Labyrinthine, no wonder we’re confused.
So here’s what my friend said: the most important thing is that your mate have the capacity to hold in his/her mind/imagination all of what you are — of what you believe yourself to be.
This strikes me as one of the most profoundest statements about what we need in relationships that I’ve ever heard.
What is more important, if you’re planning to become intimate with someone, than to know that being in that person’s presence won’t render you somehow shrunk or truncated?
This is your life we’re talking about, remember — this is a person you’ve invited into your life, who for better or worse is going to influence the trajectory your life takes, whether you hit your target or fall short, whether you one day look back and know you gave it your best or die with the taste of regret coating your tongue.
So what’s it take for a person to really know you?
It’s partly a function of intellect — of choosing a mate who has the intellect to follow where your intellect takes you (and vice versa of course — all of this assumes it’s reciprocated).
But it also encompasses other aspects of Self as well: one’s spiritual nature, kinesthetic sense, capacity to appreciate esthetics, to name a few off the top of my head.
Or think of it this way: the romantic ideal is that some person will value you above all other potential mates. How can this happen if the other person is unable to fully imagine you as you imagine yourself to be?
It can’t. Entangle yourself with someone who is incapable of knowing you and you risk being under valued, because some aspect or aspects of you simply won’t exist to that person — perhaps he’ll sense them, but he won’t be able to appreciate them; perhaps she’ll have a fuzzy, unfocused idea that they’re there, but chances are she’ll feel uncomfortable and out of her depth around them.

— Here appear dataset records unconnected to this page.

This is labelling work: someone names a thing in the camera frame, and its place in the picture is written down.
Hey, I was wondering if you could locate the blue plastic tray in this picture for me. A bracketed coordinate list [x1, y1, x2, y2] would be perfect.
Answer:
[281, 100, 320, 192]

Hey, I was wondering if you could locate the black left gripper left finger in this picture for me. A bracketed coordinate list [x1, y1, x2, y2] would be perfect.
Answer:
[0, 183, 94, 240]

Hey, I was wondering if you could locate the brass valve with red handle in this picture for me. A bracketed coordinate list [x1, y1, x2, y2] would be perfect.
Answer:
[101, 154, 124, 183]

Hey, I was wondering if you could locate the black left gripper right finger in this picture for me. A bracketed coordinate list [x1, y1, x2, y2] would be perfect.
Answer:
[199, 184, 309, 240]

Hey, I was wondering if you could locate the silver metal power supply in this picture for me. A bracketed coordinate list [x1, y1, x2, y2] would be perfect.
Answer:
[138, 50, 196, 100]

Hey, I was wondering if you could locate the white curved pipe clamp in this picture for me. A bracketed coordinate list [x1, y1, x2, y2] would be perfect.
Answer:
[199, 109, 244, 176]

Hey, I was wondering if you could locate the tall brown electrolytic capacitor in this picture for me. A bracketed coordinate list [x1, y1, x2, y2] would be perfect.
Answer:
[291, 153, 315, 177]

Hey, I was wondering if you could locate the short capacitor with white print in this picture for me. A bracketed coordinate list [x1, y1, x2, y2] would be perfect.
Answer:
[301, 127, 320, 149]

It’s like offering a glass of most excellent Bordeaux to someone who can’t discern flavors more subtle than MSG-laced cottonseed oil. You might tell him “this wine retails for $350” or read off Robert Parker’s description or pass along the high praise of all your friends or even train him to appear that he understands what he’s doing, to swirl his glass and gargle the stuff through his sinuses. In the key of A. But in the end it will still be indistinguishable, as far as he’s concerned, from Chain Restaurant Merlot, the bottle that was opened three nights ago.
So why should he shell out the big bucks to drink it?
Answer: he won’t, unless he does so for the wrong reasons, and that will likely get old for him before long. And then he’ll dump out the rest of the case because he needs the bottles for, who knows. Storing his cigarette butt collection.
Now flip this around as a positive. There’s the old saw that behind every successful man there’s a woman (and the not-quite-so-old “Behind every successful man is a woman, behind her is his wife.” Groucho Marx. ha ha ha ha) — the language is dated of course — this needs to be reciprocal as well — but at its heart there’s a truth: when the success you envision is also envisioned by someone who loves you, it has a steadying effect that can help you realize that success. It’s not just any woman standing behind that successful man; she’s a woman who believes he will be successful even when the rest of the world has no frickin idea.
And “success” is of course you realizing in literal terms what you are.
Love idealizes, of course it does, and there’s risk in idealizing. Speaking from experience here. So yeah, that image we hold, it can’t be fantasy. But if we can avoid that pitfall, it seems to me the image, and a lover’s capacity to experience that image fully and truly, it is the most important thing. The most important thing.
It’s your lover’s capacity to love you as fully and perfectly and specifically as we on this Earth are ever able to love.